I was asked this question the other day as I was discussing something I saw on the news with another person. After I told them, they replied, “Oh. Well that makes sense then. I don’t get my news from them. They can’t be trusted. I only listen to (fill in the blank).

Interestingly enough, I was listening to the news this morning and the topic about integrity in the news media came up. The anchorwoman who was leading the interview with another media personality seemed to have happened upon a moment of institutional awareness in that very moment and posed this revealing question on-air:

“Am I doing more harm than good?”

I could picture in my mind her producer behind the scenes, shouting expletives in her earpiece and saying, “Stop! Stop! Cut to a commercial! Cut to a commercial!”

William Shakespeare once said, “all the world’s a stage, and all the men and women merely players.” He could’ve just as easily said, “all the world is a marketplace, and all the men and women are buyers and sellers.”

We are all buyers and sellers. In this day and age, has this ever been more true? Just like my friend who questioned the legitimacy of the source of my information about the current event we were discussing the other day, we all tend to take sides. All of us, to some extent, have been conditioned to only want to hear what we want to hear.
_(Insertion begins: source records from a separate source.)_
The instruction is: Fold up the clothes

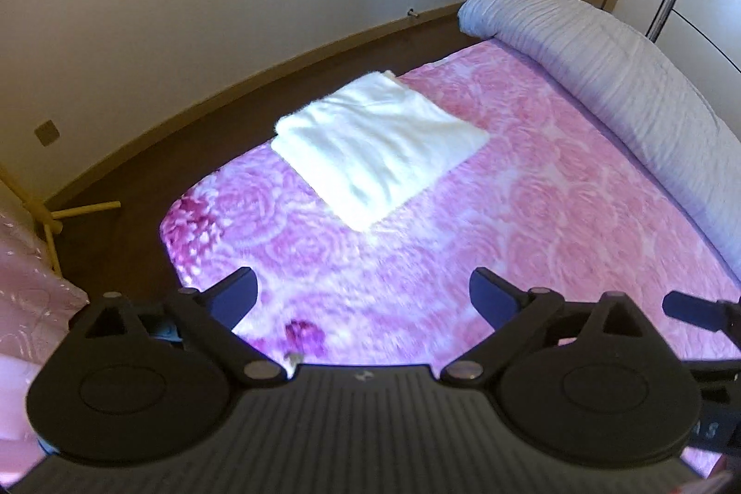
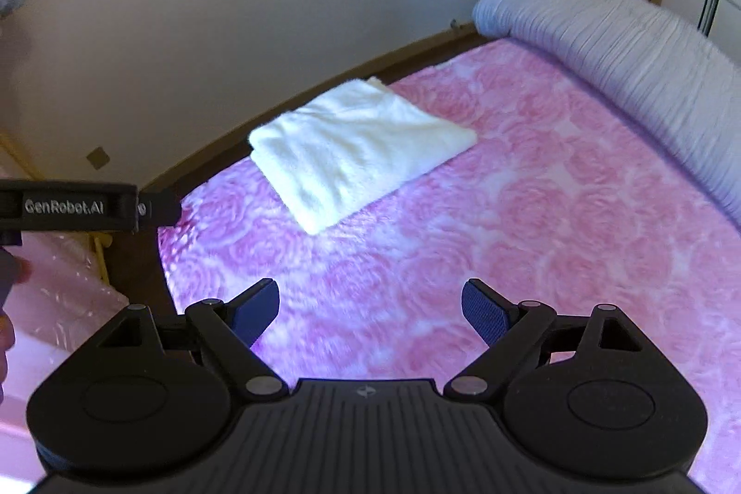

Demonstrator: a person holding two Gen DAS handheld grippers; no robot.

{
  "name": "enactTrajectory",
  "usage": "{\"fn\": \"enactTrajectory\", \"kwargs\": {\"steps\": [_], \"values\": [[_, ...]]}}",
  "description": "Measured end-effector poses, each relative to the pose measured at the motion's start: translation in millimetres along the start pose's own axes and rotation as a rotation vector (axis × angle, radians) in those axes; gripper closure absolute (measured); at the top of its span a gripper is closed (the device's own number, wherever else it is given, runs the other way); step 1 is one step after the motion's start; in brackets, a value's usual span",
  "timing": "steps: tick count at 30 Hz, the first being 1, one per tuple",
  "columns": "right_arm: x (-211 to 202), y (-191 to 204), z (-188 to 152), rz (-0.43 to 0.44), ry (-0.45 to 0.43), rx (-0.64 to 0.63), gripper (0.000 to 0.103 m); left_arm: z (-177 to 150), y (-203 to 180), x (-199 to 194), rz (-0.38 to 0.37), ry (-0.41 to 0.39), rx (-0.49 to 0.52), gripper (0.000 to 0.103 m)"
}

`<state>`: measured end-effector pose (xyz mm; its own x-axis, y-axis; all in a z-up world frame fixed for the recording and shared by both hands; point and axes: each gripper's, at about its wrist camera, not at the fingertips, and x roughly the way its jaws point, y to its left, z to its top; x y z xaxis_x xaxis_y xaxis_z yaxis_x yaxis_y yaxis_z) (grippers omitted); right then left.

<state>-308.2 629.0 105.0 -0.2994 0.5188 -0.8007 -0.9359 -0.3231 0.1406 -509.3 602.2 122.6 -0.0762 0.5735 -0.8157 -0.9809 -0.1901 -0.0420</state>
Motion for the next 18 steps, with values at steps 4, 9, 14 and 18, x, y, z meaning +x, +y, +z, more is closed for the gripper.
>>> {"fn": "enactTrajectory", "kwargs": {"steps": [4,9,14,18], "values": [[-29.7,-4.3,-15.1,0.005,-0.016,0.01,0.014,-21.4,-15.9,-28.4,0.048,-0.067,0.028,0.001],[-49.5,-3.1,-23.7,0.008,-0.024,-0.016,0.014,-43.0,-21.8,-53.3,0.125,-0.132,0.043,0.001],[-62.1,0.9,-28.2,0.019,-0.024,-0.013,0.014,-54.2,-11.1,-64.9,0.102,-0.118,-0.001,0.001],[-71.5,3.6,-30.5,0.019,-0.04,-0.018,0.014,-65.1,-3.3,-75.0,0.086,-0.118,-0.041,0.001]]}}
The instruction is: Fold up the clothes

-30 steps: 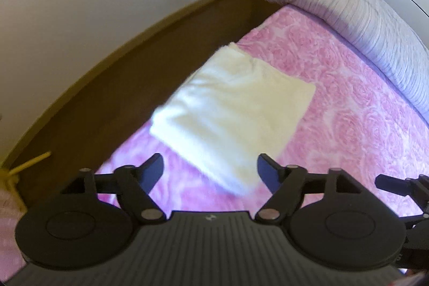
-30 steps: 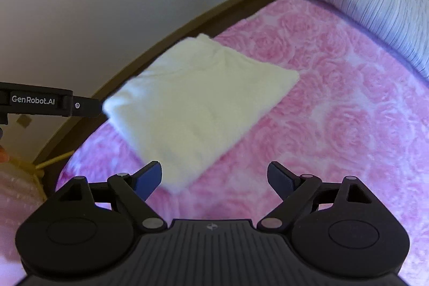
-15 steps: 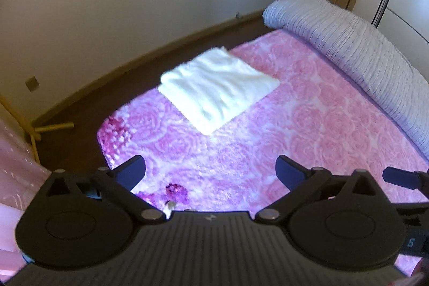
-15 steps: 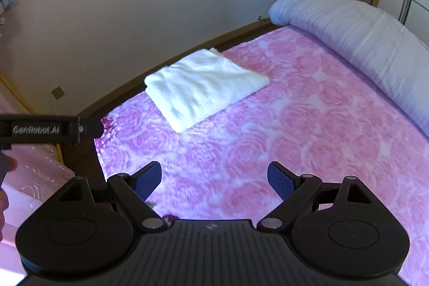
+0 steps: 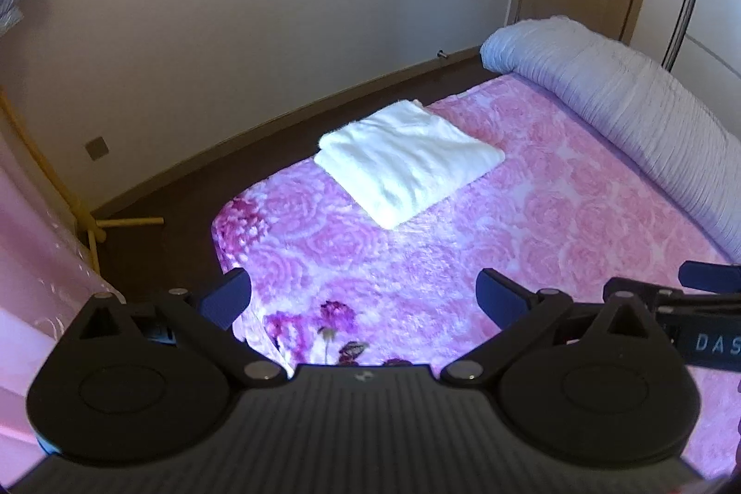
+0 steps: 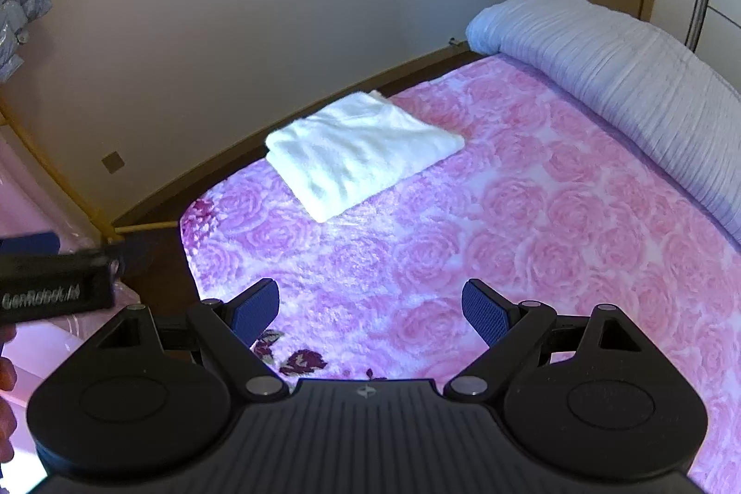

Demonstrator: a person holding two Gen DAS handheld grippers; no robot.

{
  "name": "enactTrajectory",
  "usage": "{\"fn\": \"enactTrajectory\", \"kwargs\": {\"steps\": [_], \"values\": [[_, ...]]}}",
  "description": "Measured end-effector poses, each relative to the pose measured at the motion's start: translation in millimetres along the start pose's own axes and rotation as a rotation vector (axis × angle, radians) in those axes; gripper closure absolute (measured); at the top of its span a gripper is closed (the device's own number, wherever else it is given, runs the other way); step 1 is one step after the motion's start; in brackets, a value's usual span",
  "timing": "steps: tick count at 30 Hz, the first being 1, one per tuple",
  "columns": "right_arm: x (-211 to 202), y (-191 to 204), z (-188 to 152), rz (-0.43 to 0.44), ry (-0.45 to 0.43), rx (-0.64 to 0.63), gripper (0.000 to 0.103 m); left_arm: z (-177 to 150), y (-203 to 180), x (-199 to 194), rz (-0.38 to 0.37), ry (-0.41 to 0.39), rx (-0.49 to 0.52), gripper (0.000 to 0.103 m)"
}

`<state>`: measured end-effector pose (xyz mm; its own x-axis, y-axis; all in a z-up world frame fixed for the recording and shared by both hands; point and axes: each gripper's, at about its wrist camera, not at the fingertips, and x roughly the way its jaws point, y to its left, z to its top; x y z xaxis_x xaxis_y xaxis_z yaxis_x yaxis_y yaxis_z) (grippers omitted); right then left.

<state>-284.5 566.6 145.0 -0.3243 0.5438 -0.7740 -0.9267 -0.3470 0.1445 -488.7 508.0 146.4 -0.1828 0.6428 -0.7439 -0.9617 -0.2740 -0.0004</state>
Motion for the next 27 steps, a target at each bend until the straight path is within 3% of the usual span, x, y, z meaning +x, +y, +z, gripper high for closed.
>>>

And if we hear it often enough, repeat it to others often enough, we then eagerly take it to the marketplace neatly presented and spread out on our table of wares. For the right price, you can have it. And we’ll even wrap it in a box and put a pretty little bow on top.
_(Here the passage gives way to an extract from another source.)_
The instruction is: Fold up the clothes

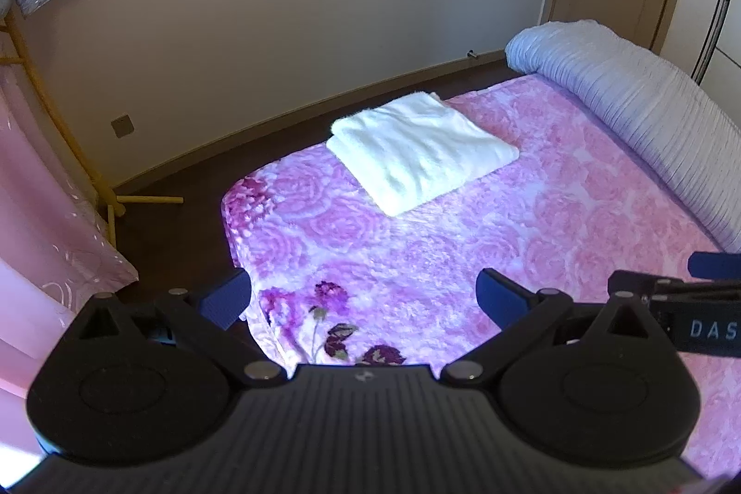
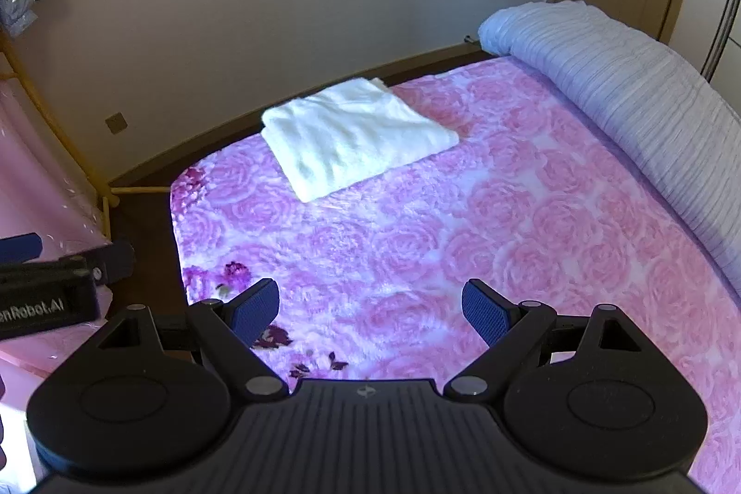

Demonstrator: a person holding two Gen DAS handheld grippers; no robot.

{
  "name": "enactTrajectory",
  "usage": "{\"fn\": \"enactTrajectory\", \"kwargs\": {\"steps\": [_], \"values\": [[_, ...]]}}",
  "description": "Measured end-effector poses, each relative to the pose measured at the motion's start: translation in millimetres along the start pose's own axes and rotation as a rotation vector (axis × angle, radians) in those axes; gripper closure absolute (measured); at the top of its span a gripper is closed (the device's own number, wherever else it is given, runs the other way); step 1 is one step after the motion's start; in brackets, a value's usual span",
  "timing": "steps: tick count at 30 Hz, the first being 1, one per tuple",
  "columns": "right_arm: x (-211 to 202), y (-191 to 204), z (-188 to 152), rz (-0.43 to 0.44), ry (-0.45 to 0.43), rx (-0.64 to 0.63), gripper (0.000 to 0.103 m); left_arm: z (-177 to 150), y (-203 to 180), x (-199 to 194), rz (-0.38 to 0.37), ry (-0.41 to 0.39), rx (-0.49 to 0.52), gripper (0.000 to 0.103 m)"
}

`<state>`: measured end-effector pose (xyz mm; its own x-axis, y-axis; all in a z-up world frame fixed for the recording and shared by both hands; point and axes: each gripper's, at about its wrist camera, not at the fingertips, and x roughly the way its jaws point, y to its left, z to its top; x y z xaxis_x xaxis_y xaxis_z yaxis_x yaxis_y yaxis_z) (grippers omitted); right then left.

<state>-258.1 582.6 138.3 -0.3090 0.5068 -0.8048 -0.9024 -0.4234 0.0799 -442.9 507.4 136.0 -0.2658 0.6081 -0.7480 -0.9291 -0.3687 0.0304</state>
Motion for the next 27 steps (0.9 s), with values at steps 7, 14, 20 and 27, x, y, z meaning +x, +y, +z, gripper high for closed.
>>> {"fn": "enactTrajectory", "kwargs": {"steps": [7,14,20,27], "values": [[17.8,-4.4,9.6,0.014,-0.021,-0.004,0.014,17.3,-0.9,19.8,0.004,0.013,0.005,0.001],[42.2,-7.7,26.8,0.024,-0.016,-0.007,0.014,36.3,6.5,45.6,0.002,0.055,-0.015,0.001],[66.3,-8.8,39.7,0.007,0.022,-0.001,0.014,49.2,7.3,70.9,-0.004,0.089,-0.013,0.001],[89.0,-17.4,54.1,-0.013,0.042,0.028,0.014,62.8,-0.2,99.1,-0.026,0.114,0.01,0.001]]}}
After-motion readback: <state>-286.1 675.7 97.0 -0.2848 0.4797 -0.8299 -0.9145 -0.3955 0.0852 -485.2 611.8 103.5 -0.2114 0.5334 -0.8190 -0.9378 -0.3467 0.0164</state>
This is precisely how each of us, to some degree, become profiteers of false information. Or, if you prefer the modern day vernacular, fake news.

As for the truth itself, there doesn’t appear to be much of a demand for it these days; or at least not as much of a desire for it, in and of itself, as a standalone virtue. Many of us find it much more palatable when diluted with sprinkles of confirmation bias and personal gain.

As Guildenstern said to Hamlet in Scene 2 of Act 2: Which dreams indeed are ambition, for the very substance of the ambitious is merely the shadow of a dream… to which Hamlet replied, a dream itself is but a shadow.

Put another way, the foolish sell the substance for the shadow, but the wise sell the shadow for the substance. Or as a meat salesman would tell his apprentice, “Sell the aroma and the sizzle; not the steak.”

In the evening when we look over the balance ledger of our day, we take note of what was bought and sold. At the bottom of the sheet there is a line revealing the net gain or loss. A fool has the tendency to sell the better things to purchase the worse, while the wise man seeks only the valuable things that endure, for which he refuses to part with for a mere shekel.

The truth comes pretty cheap these days, for few want to hear it.